The Clinical Research Training Center (CRTC), a component of the Washington University Institute of Clinical and Translational Sciences (ICTS), provides didactic curriculum and mentored training in clinical and translational research for predoctoral students, house-staff, postdoctoral fellows, and junior faculty. Past infectious diseases fellows have been successful in competing for admission to the Postdoctoral Program (K30) and subsequent institutional career development award programs (KL2, KM1) in clinical, translational, and comparative effectiveness research .

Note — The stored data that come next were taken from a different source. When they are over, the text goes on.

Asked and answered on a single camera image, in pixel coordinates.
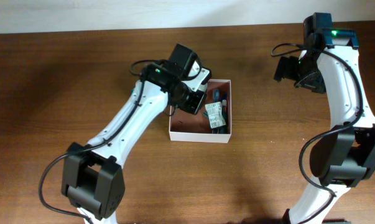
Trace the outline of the white cardboard box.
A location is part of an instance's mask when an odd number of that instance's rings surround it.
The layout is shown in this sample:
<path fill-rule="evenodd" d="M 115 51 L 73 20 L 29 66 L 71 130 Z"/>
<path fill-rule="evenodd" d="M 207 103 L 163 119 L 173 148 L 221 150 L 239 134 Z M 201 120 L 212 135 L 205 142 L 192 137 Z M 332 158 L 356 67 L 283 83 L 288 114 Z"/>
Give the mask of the white cardboard box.
<path fill-rule="evenodd" d="M 221 133 L 214 133 L 210 128 L 210 121 L 204 115 L 205 106 L 197 115 L 188 114 L 177 110 L 176 114 L 169 118 L 169 136 L 171 141 L 187 142 L 210 142 L 228 143 L 232 133 L 232 96 L 231 80 L 210 79 L 208 81 L 207 99 L 204 103 L 213 103 L 213 90 L 220 91 L 220 101 L 227 101 L 226 109 L 226 130 Z"/>

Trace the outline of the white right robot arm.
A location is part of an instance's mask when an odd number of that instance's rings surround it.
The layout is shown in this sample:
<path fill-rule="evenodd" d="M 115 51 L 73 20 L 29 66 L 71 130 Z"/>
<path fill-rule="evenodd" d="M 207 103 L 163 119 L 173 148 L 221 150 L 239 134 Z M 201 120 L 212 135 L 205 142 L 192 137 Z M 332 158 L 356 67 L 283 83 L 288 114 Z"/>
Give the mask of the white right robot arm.
<path fill-rule="evenodd" d="M 287 209 L 284 223 L 323 223 L 337 200 L 375 171 L 375 116 L 359 72 L 355 31 L 306 28 L 304 43 L 280 58 L 275 80 L 326 92 L 330 130 L 308 140 L 299 154 L 299 169 L 308 182 L 298 202 Z"/>

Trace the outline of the green white packet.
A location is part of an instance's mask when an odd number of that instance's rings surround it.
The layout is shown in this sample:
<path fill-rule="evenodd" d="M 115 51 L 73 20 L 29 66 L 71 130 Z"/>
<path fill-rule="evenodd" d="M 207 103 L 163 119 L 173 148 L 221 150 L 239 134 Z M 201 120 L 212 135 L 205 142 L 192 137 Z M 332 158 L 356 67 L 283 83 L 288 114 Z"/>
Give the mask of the green white packet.
<path fill-rule="evenodd" d="M 206 104 L 205 109 L 211 129 L 220 128 L 226 125 L 226 121 L 222 115 L 223 105 L 221 102 Z"/>

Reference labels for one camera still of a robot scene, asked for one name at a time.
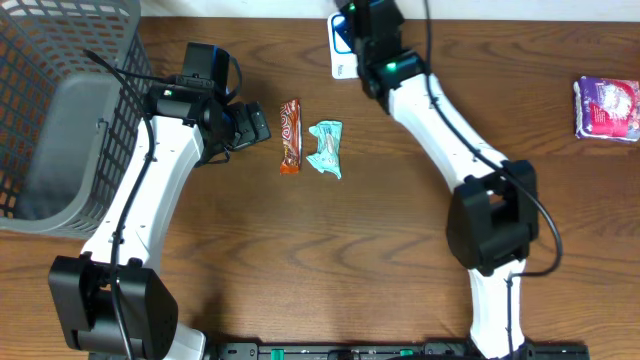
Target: basket mesh
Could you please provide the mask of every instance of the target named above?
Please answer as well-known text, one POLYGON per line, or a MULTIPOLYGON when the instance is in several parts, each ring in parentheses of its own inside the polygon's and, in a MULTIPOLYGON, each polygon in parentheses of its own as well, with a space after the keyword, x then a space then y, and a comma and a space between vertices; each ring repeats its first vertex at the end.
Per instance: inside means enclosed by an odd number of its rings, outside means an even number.
MULTIPOLYGON (((21 190, 57 86, 73 74, 106 73, 83 49, 130 72, 150 74, 135 32, 139 14, 130 14, 139 7, 131 3, 0 0, 0 217, 20 218, 21 190)), ((142 94, 150 85, 127 81, 142 94)), ((113 117, 105 119, 109 129, 89 200, 74 218, 47 234, 87 238, 95 231, 129 164, 141 116, 132 94, 121 89, 113 117)))

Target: purple package
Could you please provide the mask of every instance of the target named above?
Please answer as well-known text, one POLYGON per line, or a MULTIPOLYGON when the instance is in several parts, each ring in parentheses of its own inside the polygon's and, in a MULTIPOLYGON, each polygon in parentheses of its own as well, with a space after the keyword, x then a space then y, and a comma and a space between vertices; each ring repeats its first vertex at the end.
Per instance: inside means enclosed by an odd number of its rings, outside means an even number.
POLYGON ((583 76, 576 93, 576 137, 636 142, 640 139, 640 84, 583 76))

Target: teal wrapper
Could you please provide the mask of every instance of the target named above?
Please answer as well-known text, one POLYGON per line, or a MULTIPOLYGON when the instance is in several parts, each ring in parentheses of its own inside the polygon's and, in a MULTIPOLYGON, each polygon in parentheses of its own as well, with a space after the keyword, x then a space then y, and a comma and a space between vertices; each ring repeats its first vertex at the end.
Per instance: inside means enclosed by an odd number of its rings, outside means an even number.
POLYGON ((318 138, 318 152, 307 156, 311 165, 321 173, 328 171, 342 178, 340 172, 340 139, 342 123, 339 121, 321 121, 309 128, 311 135, 318 138))

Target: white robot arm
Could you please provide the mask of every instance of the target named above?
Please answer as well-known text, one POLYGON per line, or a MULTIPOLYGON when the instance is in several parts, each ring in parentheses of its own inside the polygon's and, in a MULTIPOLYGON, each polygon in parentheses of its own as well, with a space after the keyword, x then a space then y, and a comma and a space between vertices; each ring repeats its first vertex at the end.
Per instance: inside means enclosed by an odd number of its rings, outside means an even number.
MULTIPOLYGON (((160 273, 162 249, 182 187, 204 149, 197 125, 182 119, 154 116, 151 121, 156 140, 155 159, 140 186, 123 231, 125 241, 118 251, 118 264, 125 266, 131 258, 140 259, 142 267, 160 273)), ((141 122, 131 162, 122 179, 107 215, 82 249, 91 260, 109 263, 112 234, 133 184, 149 150, 147 130, 141 122)), ((178 323, 167 360, 200 360, 206 338, 200 331, 178 323)))
MULTIPOLYGON (((475 159, 469 149, 445 125, 431 106, 427 93, 426 75, 420 74, 403 81, 389 94, 389 111, 418 140, 431 160, 444 176, 449 189, 464 184, 469 176, 485 177, 494 171, 475 159)), ((507 158, 488 145, 444 95, 437 77, 429 76, 434 97, 449 121, 463 136, 495 164, 507 158)), ((469 270, 473 297, 473 325, 471 339, 488 359, 509 354, 507 334, 507 286, 509 274, 524 271, 525 260, 513 260, 484 276, 478 270, 469 270)), ((520 279, 513 279, 512 291, 512 343, 517 349, 524 343, 520 329, 520 279)))

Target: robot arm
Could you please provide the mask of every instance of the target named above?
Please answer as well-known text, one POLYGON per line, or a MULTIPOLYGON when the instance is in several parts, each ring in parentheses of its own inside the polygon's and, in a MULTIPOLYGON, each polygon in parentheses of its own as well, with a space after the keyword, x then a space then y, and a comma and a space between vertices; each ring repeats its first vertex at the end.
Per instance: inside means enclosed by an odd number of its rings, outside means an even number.
MULTIPOLYGON (((156 272, 160 271, 169 222, 189 173, 201 159, 203 140, 197 125, 185 125, 179 118, 155 116, 151 123, 155 159, 132 204, 118 252, 121 303, 136 356, 200 360, 206 338, 202 332, 178 323, 177 303, 156 272), (169 338, 173 341, 167 341, 168 334, 175 334, 169 338)), ((147 139, 141 122, 131 162, 112 206, 82 249, 81 258, 58 257, 51 268, 51 293, 65 340, 73 349, 124 353, 111 299, 94 285, 99 285, 98 279, 110 262, 112 235, 144 163, 147 139)))
POLYGON ((395 2, 358 0, 342 8, 347 20, 340 29, 343 40, 357 56, 358 75, 369 97, 422 145, 453 193, 447 226, 452 253, 469 269, 473 296, 471 339, 486 358, 510 353, 507 292, 511 291, 511 342, 524 343, 519 323, 520 279, 529 242, 538 234, 537 210, 510 187, 494 169, 470 151, 453 133, 431 103, 438 102, 451 126, 497 167, 505 167, 535 194, 535 172, 527 162, 510 163, 488 145, 444 95, 437 77, 427 75, 422 59, 401 46, 403 18, 395 2), (430 83, 429 96, 427 81, 430 83), (490 196, 499 195, 492 202, 490 196))
MULTIPOLYGON (((426 89, 426 75, 420 74, 403 81, 389 93, 389 111, 418 140, 444 176, 453 192, 468 177, 483 178, 494 171, 474 158, 469 149, 444 124, 432 108, 426 89)), ((489 146, 464 120, 442 92, 435 75, 429 76, 433 95, 440 108, 455 128, 476 148, 493 161, 501 164, 507 158, 489 146)), ((473 297, 473 325, 471 339, 488 359, 509 354, 507 336, 507 287, 511 273, 524 271, 525 260, 514 260, 494 270, 490 276, 476 269, 469 270, 473 297)), ((512 343, 517 349, 524 343, 520 329, 520 279, 515 278, 512 291, 512 343)))

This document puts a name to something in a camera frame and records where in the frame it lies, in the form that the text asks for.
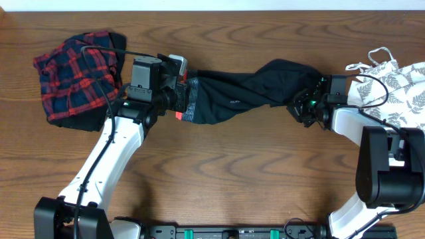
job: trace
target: plaid cloth
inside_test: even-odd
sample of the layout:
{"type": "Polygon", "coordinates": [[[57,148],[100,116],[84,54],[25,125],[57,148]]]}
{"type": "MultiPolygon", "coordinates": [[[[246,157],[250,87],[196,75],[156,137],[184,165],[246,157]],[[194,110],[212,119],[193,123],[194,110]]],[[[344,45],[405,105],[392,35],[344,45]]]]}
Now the plaid cloth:
{"type": "MultiPolygon", "coordinates": [[[[58,120],[106,104],[98,85],[89,74],[80,49],[83,46],[113,48],[108,32],[76,35],[64,41],[50,54],[34,58],[41,84],[41,99],[47,120],[58,120]]],[[[87,49],[86,59],[106,95],[113,100],[121,87],[114,82],[117,58],[114,52],[87,49]]]]}

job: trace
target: white cloth
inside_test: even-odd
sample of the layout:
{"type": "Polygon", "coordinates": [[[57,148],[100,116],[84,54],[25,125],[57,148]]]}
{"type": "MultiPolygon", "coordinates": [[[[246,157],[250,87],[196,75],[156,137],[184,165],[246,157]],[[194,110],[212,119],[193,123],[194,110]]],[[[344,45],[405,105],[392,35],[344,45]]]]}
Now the white cloth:
{"type": "MultiPolygon", "coordinates": [[[[364,67],[361,74],[375,76],[388,88],[388,101],[379,107],[367,108],[365,112],[397,127],[417,127],[425,131],[425,62],[398,68],[396,60],[386,48],[370,51],[369,58],[376,67],[364,67]],[[371,52],[387,50],[391,60],[377,64],[371,52]]],[[[375,105],[385,99],[384,88],[375,80],[361,78],[353,82],[349,90],[349,104],[357,106],[375,105]]]]}

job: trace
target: red and blue plaid fabric
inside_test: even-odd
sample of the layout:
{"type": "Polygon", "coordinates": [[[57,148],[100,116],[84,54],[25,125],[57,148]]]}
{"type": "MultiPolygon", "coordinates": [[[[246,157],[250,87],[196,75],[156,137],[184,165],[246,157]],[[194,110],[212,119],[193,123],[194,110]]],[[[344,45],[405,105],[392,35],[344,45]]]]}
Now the red and blue plaid fabric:
{"type": "MultiPolygon", "coordinates": [[[[82,58],[83,46],[114,47],[108,32],[86,33],[64,41],[50,54],[34,58],[48,121],[75,116],[106,104],[82,58]]],[[[120,82],[114,82],[118,62],[115,53],[86,49],[85,55],[93,75],[113,100],[121,87],[120,82]]]]}

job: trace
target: table top
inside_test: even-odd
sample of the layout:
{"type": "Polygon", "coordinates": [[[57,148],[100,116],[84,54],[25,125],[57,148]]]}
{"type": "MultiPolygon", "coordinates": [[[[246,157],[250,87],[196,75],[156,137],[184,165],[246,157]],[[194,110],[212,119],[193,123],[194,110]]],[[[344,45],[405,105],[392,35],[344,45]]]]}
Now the table top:
{"type": "MultiPolygon", "coordinates": [[[[424,60],[425,13],[97,12],[0,15],[0,238],[33,238],[33,210],[57,197],[100,133],[46,122],[33,58],[80,33],[124,34],[128,50],[178,54],[191,68],[254,72],[275,58],[346,74],[386,46],[401,66],[424,60]]],[[[377,53],[379,60],[385,54],[377,53]]],[[[128,56],[124,82],[131,76],[128,56]]],[[[159,118],[128,163],[108,218],[180,225],[322,221],[355,192],[359,148],[263,106],[217,125],[159,118]]],[[[423,238],[425,207],[383,223],[423,238]]]]}

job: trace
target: robotic arm
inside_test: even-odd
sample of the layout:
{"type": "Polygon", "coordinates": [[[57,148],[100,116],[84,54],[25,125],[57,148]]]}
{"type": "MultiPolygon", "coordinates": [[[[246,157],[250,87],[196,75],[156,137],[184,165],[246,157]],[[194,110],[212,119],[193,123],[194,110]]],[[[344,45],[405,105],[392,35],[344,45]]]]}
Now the robotic arm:
{"type": "Polygon", "coordinates": [[[288,106],[291,115],[305,127],[319,122],[324,129],[344,135],[360,146],[357,192],[342,208],[328,216],[327,224],[310,231],[306,226],[295,225],[284,228],[146,227],[131,218],[115,218],[109,223],[106,212],[116,184],[157,116],[164,115],[165,110],[185,112],[187,109],[189,90],[179,82],[186,66],[187,61],[175,55],[135,58],[127,99],[118,98],[109,112],[115,116],[114,142],[90,175],[79,207],[79,218],[73,216],[80,184],[108,141],[111,118],[106,120],[98,143],[71,183],[57,199],[43,197],[37,204],[34,213],[36,239],[71,238],[72,230],[65,224],[72,219],[74,223],[78,221],[80,238],[84,239],[396,238],[393,228],[369,228],[379,221],[375,220],[377,215],[398,212],[421,199],[424,134],[419,129],[402,129],[416,149],[420,149],[415,152],[390,127],[360,114],[358,109],[345,107],[346,77],[336,75],[323,78],[316,89],[296,94],[288,106]]]}

The basic research laboratories of the fellowship training program operate with the philosophy that investigations into the pathogenesis of infectious diseases are carried out at the highest possible molecular resolution. Laboratories are focused on investigations into the pathogenesis of bacterial, fungal, parasitic, viral, and mycobacterial diseases and the host immunologic responses which control these infections. Washington University has a highly collaborative research environment and fellows are welcome to join a lab in any department or division in the University. Fellows have joined labs in other clinical divisions in Internal Medicine, including pulmonary, hematology-oncology, renal, gastrointestinal, and allergy divisions. Fellows have also joined labs in other departments, including Microbiology, Pathology and Immunology, and Genetics. Fellows in basic research training are traditionally supported by the Division’s NIH-sponsored Infectious Diseases/Basic Microbial Pathogenesis Training Grant. Additional funding opportunities are available through the Biodefense Clinical/Translational Research Fellowship program, sponsored by the Midwest Regional Center of Excellence for Biodefense and Emerging Infectious Diseases (MRCE), as well as numerous private organizations, including the Doris Duke Foundation and Burroughs-Wellcome. Our fellows have also been very successful in competing for extramural funding through the NIH, including obtaining K08 and K23 awards. Washington University is also home to a premier Medical Science Training Program (MSTP) whose mission is to train future leaders in medicine and science.